Wrong. Thinking about the kinds of people that watch this show, if they’re young and impressionable, or maybe one sandwich short of a picnic (or should I say three sandwiches too many), chances are they’d love to go and see how much they can eat in half an hour before spending the evening crashed out on the sofa feeling sluggish. Restaurants, before long, will undoubtedly get wind of Adam Richman’s ridiculous idea and start creating their own food “challenges” and that would be disastrous. Stop promoting diseases of affluence. Just stop it. People in Third World countries don’t even have enough food for one day, and yet somehow it’s acceptable for First World inhabitants to waste food and gorge themselves into a life of high blood pressure, obesity and heart attacks. Something is wrong.

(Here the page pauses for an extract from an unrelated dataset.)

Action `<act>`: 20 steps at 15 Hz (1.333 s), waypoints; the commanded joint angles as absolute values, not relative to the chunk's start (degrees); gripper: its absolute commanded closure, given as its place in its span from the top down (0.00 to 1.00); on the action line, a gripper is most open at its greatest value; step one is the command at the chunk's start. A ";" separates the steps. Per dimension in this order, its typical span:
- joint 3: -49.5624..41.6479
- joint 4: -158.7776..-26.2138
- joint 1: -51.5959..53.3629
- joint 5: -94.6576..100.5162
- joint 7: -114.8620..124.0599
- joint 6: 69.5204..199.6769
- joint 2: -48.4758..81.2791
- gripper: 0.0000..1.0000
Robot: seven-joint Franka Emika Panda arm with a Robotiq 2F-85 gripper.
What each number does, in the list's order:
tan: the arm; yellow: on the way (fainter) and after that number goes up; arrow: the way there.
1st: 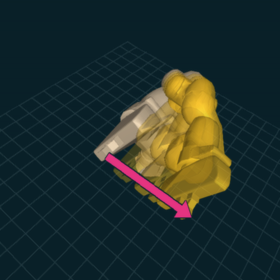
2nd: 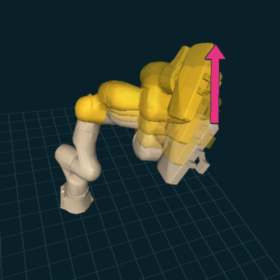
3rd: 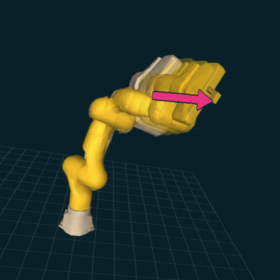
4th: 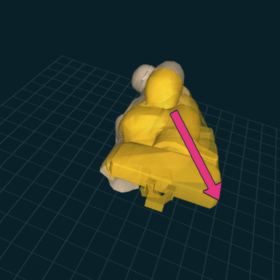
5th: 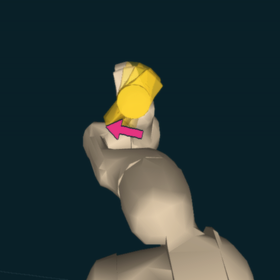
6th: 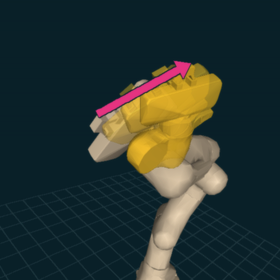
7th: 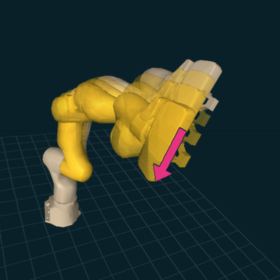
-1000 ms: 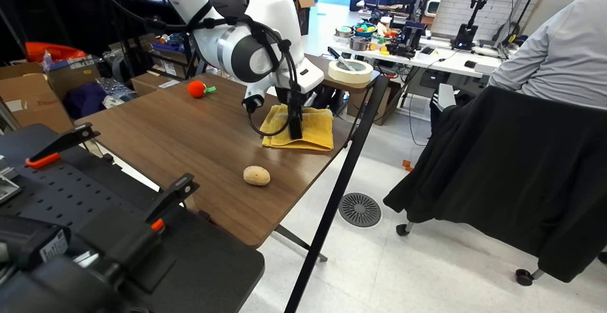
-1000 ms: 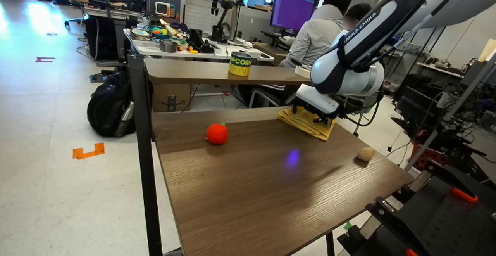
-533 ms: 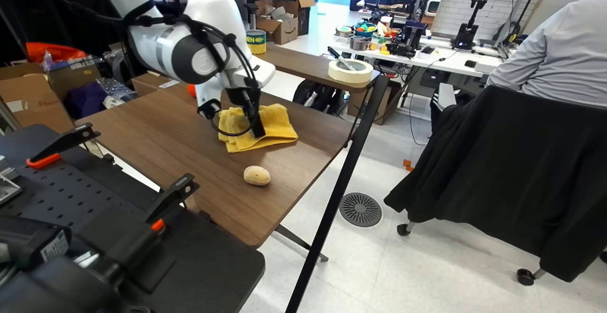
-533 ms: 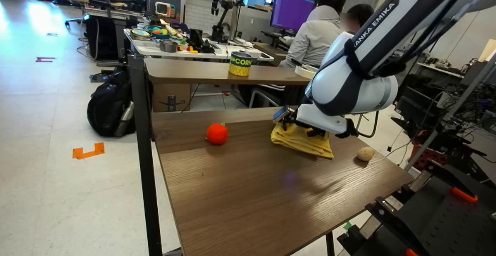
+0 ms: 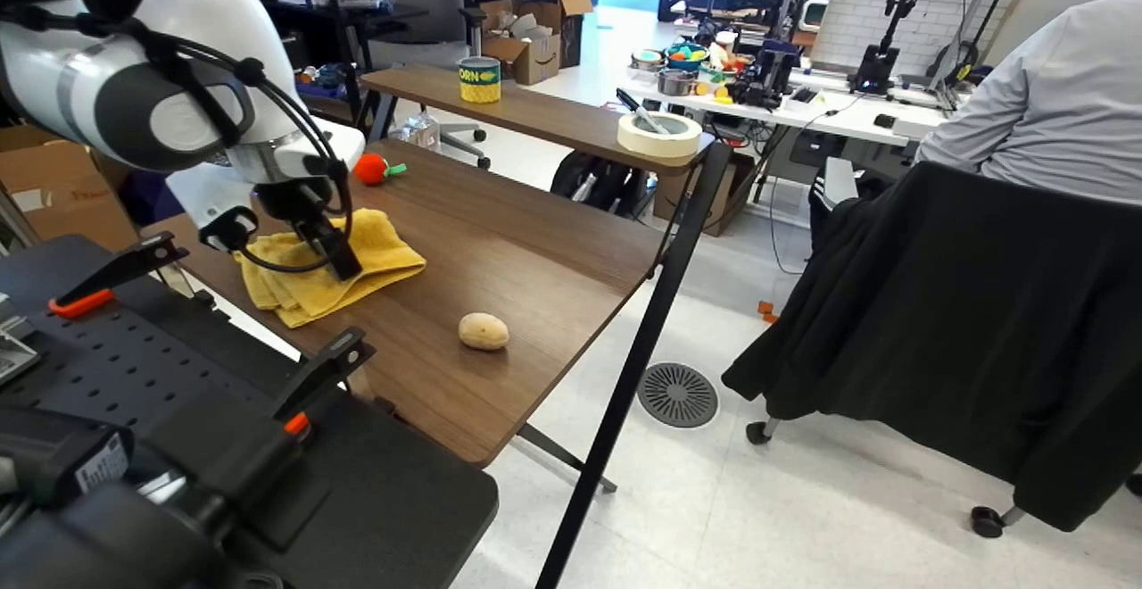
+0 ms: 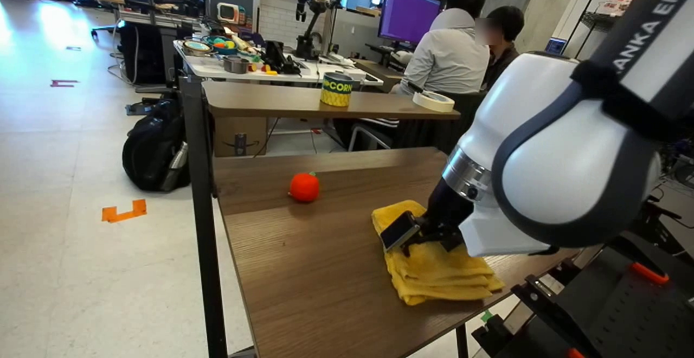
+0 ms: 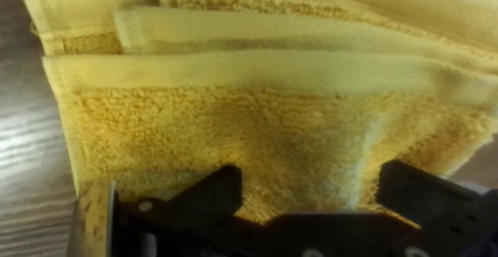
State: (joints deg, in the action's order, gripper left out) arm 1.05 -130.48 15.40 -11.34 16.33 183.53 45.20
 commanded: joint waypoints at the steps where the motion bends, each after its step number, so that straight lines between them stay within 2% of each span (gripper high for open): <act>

This is in the interest of national health. Stop whinging about the pressure on the NHS for diseases resulting from luxurious lifestyles and then allowing short-minded shows from the US to plague our country with their ideas of what classifies good food. If we are trying to reduce the amount of cases of obesity and get our country back into shape, take out of our children’s heads the thought that huge portions of fatty food is the way to go, and show them an apple. Show them how to peel a carrot and make a vegetable soup. Don’t get me wrong, I’m not trying to promote any request for censorship here, simply trying to take away any niggling voices in the back of the minds of the impressionables in our country that say it’s a good idea to idolise Adam Richman. He is, without a doubt, one of the world’s worst role models.

Entertaining or not, Man v Food is disgusting and dangerous as is its star Adam Richman. America, you can keep your backwards, unhealthy and indulgent TV shows; Jamie Oliver is just one example of someone who has spent years trying to make a difference in the way we eat as a country and Adam Richman is on his way to undermine all of that. Don’t expect obesity levels to decrease in any country if you’re giving shows such as this one airtime. We’re living in a contradiction and it’s time that changed.